I resurrected the SharedTauswortheGenerator device RNG from CUDA.jl v3.0.0 and, after some adjustment, it appears to pass the TestU01 BigCrush battery of tests!
It would be nice if this can be independently tested.
The RNG is the LFRS113 generator from L’Ecuyer and is known to only fail the linear complexity tests of BigCrush on a CPU, so it should be ok for most purposes except cryptographic and Quasi-MC work (if I understand things correctly). It is theoretically superior to the LFRS88 generator used in the Combined Tausworthe generator shown in CPU Gems 3, due to a higher proportion of non-zero coefficients of its characteristic polynomial.
The CUDA.jl implementation unfortunately fails even the SmallCrush test and I guess it’s due to not holding the full state for every thread.
I thought I’d take a leaf out of the CPU Gems implementation and try to mix in some additional state using LCG/MCGs and, surprisingly, that seems to be enough to get the RNG to pass all of BigCrush. The test took just over 6.5 hours on an RTX 4090.
Changes:
- Add additional per warp state using the CPU Gems LCG
# mix-in the warp id to ensure unique values across blocks.
# we have max 1024 threads per block, so can safely shift by 16 bits.
# XXX: see comment in `initial_state`
z = xorshift(z ⊻ (warpId << UInt32(16)))
for i=1:warpId
z = UInt32(166425) * z + UInt32(1013904223)
end
sync_threads()
- Use 3 good MCG multipliers from another L’Ecuyer paper (Tables of Linear Congruential Generators of Different Sizes and Good Lattice Structure) to mix up state during the warp shuffle phase. If I’ve understood the code correctly, by using 3 multipliers I believe that different threads will get different state.
# generate based on 4 bytes of state
mask = active_mask()
i1 = pow2_mod1(threadId+UInt32(1), UInt32(32))
i2 = pow2_mod1(threadId+UInt32(2), UInt32(32))
i3 = pow2_mod1(threadId+UInt32(3), UInt32(32))
if active_mask() == typemax(UInt32)
# we have a full warp, so we can safely shuffle.
# get the warp-local states from neighbouring threads.
s1 = shfl_sync(FULL_MASK, state, i1) * UInt32(741103597)
s2 = shfl_sync(FULL_MASK, state, i2) * UInt32(1597334677)
s3 = shfl_sync(FULL_MASK, state, i3) * UInt32(747796405)
else
# can't shuffle, so fall back to fetching block-global state.

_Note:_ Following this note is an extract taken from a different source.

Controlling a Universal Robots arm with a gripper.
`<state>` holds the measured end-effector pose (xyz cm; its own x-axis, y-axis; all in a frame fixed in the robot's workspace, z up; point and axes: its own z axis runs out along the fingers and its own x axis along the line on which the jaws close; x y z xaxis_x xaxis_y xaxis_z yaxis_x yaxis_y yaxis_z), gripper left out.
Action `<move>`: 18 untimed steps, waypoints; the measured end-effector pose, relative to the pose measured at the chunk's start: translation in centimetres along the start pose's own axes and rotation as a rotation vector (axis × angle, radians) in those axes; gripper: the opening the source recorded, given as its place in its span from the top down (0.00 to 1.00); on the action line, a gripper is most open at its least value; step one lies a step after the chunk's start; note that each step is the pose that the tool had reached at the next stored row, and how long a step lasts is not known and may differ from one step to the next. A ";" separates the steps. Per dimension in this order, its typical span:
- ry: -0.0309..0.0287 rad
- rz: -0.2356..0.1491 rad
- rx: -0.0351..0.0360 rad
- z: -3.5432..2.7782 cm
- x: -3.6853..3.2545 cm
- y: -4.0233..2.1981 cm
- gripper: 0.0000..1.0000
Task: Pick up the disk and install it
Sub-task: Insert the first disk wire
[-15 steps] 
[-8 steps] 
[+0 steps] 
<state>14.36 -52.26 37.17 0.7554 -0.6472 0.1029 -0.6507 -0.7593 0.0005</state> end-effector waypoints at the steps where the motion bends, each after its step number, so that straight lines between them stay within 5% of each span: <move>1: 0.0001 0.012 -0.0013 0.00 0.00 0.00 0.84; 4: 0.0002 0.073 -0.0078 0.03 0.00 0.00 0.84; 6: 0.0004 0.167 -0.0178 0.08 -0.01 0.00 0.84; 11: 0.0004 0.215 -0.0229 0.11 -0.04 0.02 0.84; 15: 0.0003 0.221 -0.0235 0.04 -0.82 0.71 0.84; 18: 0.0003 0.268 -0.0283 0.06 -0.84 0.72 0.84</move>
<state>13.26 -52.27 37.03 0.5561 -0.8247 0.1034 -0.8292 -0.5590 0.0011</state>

# this results is less entropy, as it reuses data from the first warp.
s1 = rng.state[i1] * UInt32(741103597)
s2 = rng.state[i2] * UInt32(1597334677)
s3 = rng.state[i3] * UInt32(747796405)
end
state ⊻ s1 ⊻ s2 ⊻ s3
Compared to Philox2x32, the amended SharedTausworthe generator uses half the amount of shared memory (128 bytes) but twice the number of registers (32). Generation speed is about the same.
I’m not an expert on RNGs, so I can’t say that there aren’t potential flaws with this approach.
I thought I’d bring it to the attention of this community because of the desirability of having an on-the-fly, reduced state device RNG that can seemingly pass the BigCrush test.